As Comcast decides what to do with its dividend for the new year, it must factor in the likely decline of its cable business and its potential growth as an Internet service provider.
A look at the business
Comcast gained 24,000 cable subscribers in Q1, lost 69,000 in Q2, and dropped another 48,000 in Q3, according to numbers from Leichtman Research Group (LRG). That's a relatively minor loss of 93,000 pay-TV customers for the first three quarters of 2015 for a company that closed Q3 with over 22.25 million cable subscribers.
In broadband the company gained 407,000 paying users in Q1, added another 170,000 in Q2, and tacked on 320,000 more in Q3, according to LRG. That's nearly 900,000 new broadband connections, more than a third of the roughly 2.2 million adds for the industry as a while during the first three quarters of 2015.
Put together those two numbers give Comcast a fairly rosy picture. It may lose cable customers, but it's likely to add many more broadband users than it loses if these trends hold up. Given this, even with the lingering disappointment over the quashed Time Warner Cable deal, there is no reason to believe the company won't do what it always does when it comes to its dividend -- raise it slightly.
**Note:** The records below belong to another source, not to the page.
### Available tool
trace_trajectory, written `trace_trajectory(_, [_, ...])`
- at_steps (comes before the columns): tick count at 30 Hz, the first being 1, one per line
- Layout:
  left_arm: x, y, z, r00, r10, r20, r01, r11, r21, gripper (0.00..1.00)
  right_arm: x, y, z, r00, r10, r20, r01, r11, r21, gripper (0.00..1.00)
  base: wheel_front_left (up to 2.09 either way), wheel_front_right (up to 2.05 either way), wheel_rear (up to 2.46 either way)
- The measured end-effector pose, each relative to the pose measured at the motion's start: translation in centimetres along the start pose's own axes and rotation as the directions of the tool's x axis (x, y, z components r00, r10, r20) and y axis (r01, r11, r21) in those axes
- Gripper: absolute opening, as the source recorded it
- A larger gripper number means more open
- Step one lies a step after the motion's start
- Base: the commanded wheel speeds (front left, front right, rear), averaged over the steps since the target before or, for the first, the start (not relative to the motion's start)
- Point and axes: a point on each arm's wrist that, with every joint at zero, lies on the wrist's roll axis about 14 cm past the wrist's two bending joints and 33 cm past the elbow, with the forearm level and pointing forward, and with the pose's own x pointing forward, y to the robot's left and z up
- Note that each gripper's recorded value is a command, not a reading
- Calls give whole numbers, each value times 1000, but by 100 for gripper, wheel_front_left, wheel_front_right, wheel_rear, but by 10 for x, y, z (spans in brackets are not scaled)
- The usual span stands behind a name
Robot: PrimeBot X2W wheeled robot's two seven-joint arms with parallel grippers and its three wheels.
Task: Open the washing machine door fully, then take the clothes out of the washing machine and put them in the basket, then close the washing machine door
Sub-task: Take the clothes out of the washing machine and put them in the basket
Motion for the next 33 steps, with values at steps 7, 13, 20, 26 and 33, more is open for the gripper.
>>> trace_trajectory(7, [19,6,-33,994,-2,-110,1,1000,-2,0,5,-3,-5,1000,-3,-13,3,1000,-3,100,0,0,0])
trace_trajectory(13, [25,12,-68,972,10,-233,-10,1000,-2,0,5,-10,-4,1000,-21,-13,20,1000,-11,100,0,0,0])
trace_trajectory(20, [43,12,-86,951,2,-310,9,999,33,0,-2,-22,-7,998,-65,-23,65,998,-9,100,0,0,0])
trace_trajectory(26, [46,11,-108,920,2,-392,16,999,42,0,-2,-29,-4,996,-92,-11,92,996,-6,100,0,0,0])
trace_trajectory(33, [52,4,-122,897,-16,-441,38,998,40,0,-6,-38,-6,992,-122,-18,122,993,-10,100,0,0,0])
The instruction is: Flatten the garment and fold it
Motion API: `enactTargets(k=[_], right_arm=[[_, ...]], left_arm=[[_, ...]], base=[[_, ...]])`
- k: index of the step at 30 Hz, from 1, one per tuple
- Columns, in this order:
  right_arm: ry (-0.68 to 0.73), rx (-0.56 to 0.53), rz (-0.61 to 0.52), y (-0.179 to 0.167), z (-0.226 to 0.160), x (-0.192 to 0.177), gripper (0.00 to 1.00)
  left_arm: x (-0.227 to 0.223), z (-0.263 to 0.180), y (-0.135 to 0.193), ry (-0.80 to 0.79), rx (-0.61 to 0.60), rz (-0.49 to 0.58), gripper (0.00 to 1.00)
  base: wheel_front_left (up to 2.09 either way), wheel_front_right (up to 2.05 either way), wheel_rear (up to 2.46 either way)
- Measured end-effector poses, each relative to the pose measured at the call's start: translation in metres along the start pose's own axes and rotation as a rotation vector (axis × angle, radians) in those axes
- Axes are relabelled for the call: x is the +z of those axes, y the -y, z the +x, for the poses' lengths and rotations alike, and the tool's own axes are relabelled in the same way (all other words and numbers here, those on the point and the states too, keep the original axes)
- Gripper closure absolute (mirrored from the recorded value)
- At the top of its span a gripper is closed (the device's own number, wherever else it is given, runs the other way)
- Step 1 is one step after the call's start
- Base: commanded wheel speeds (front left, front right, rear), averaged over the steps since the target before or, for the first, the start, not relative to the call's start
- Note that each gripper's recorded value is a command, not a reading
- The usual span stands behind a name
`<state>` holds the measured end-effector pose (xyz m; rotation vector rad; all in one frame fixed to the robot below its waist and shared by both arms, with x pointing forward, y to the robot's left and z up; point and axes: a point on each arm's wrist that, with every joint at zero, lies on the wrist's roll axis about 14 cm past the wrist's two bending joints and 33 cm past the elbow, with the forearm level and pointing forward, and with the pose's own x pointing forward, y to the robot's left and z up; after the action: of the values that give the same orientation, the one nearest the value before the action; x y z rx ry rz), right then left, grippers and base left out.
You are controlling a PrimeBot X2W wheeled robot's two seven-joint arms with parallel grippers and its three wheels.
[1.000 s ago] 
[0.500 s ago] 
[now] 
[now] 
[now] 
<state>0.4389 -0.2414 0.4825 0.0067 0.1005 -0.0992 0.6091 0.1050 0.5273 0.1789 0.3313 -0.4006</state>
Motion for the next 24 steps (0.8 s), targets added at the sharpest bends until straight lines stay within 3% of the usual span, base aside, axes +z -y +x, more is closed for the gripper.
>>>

Comcast's dividend history
Since first offering a dividend in 2008, Comcast has raised the annual payout slightly each year. Last year the company paid $0.25 per share each quarter, up from $0.225 for the four quarters in 2014. That follows similar increases in each of the years preceding this one since the company instituted the dividend.
So, even in a somewhat unsteady business environment where it may have a new, large competitor in Charter should the Time Warner Cable deal go through, Comcast will almost certainly increase its dividend in 2016.